La prima tappa di questo progetto è dedicato a L’inizio del tempo n. 2. Come si colloca nella ricerca dell’artista e che cosa vedremo nel percorso espositivo?
«L’inizio del tempo n. 2 è un grande bassorilievo realizzato da Arnaldo Pomodoro nel 1958, in piombo, zinco e stagno, proveniente da Colonia, dove era rimasto per oltre cinquant’anni negli spazi comuni dell’istituto scolastico Schiller-Gymnasium subendo un progressivo deterioramento. L’opera è stata oggetto nel 2021 di un lungo e complesso lavoro di restauro eseguito nello studio del Maestro sotto la sua supervisione e con il suo diretto coinvolgimento. L’inizio del tempo rappresenta un momento interessante e particolare della sua ricerca –caratterizzata sempre dalla relazione dialettica tra sperimentazione e riflessione, tra continuità e rottura– che affronta appunto il tema dello spazio e del tempo e della loro organica interconnessione. L’opera, piuttosto semplice dal punto di vista compositivo, rivela tuttavia una serie di implicazioni complesse e significative sul piano teorico e prefigura lo sviluppo successivo del suo lavoro. Accanto a L’inizio del tempo, si vedono in mostra un gruppo di sculture, disegni e studi progettuali – alcuni in prestito dallo CSAC di Parma – e numerosi materiali d’archivio (fotografie, cataloghi, riviste, ritagli stampa, carteggi…), in un allestimento che dà conto della genesi dell’opera e del periodo di attività tra il 1957 e il 1964, fino ad arrivare alla realizzazione del Grande omaggio alla civiltà tecnologica (1960-1964 – 24 × 8 m) per la facciata dell’Università Popolare di Colonia, sintesi poetica tra le indagini su segno-scrittura e segno-materia, del quale vengono esposti gli inediti collage progettuali».
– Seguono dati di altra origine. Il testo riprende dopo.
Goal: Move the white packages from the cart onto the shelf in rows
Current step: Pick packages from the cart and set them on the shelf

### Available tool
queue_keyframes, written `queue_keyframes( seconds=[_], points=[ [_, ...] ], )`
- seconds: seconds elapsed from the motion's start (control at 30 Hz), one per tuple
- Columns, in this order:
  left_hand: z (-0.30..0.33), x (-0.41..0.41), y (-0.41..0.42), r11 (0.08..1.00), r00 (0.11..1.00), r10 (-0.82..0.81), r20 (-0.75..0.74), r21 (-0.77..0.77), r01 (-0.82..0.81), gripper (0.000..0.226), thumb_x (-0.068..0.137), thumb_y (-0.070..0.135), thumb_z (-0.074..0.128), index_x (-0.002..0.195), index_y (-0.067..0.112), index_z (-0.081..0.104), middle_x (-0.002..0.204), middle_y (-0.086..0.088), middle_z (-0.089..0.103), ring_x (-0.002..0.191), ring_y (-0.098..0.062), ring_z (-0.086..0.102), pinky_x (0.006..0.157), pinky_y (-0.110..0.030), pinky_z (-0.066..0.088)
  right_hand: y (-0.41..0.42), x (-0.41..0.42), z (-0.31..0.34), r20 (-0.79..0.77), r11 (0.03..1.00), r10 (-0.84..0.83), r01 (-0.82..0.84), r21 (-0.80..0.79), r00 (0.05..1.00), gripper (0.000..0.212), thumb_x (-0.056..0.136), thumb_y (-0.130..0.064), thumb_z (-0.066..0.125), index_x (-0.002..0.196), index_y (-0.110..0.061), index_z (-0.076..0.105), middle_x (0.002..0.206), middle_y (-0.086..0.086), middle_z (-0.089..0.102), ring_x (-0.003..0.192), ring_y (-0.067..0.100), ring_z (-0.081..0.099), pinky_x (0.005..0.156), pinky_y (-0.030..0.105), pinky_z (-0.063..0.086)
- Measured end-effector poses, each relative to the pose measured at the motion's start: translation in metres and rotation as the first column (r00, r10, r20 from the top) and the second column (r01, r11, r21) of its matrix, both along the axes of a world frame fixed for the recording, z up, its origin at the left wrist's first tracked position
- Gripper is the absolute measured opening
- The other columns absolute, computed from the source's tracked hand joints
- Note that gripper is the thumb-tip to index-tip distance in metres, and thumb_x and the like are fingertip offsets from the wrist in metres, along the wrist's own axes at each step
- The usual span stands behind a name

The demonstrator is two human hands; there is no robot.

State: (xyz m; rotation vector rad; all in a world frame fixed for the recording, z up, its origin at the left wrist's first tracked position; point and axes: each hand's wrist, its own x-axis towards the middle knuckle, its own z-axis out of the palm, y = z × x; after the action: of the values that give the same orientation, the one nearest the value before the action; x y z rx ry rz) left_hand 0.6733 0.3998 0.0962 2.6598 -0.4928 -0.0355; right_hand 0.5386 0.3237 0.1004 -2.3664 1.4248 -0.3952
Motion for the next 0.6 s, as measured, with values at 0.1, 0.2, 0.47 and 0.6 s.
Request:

Quali altre iniziative proporrà la Fondazione Pomodoro nei prossimi mesi?
«Lungo il corso dell’anno la Fondazione proseguirà l’ormai consueto programma di workshop e visite guidate, per adulti e per famiglie con bambini, che si svolgono tra lo Studio, il Labirinto di via Solari 35 a Milano, la Fonderia De Andreis di Rozzano e il centro di Milano, con il tour “La Milano di Pomodoro” che coinvolge anche il Museo Poldi Pezzoli, le Gallerie d’Italia di Piazza della Scala e il Museo del Novecento.
Sul fronte espositivo avremo in primavera e in autunno le due mostre del ciclo delle Project Room nello spazio espositivo di Via Vigevano 9, dedicate ai giovani artisti under 40, e in dicembre la mostra del vincitore del Premio Arnaldo Pomodoro per la Scultura alla GAM – Galleria d’Arte Moderna di Milano».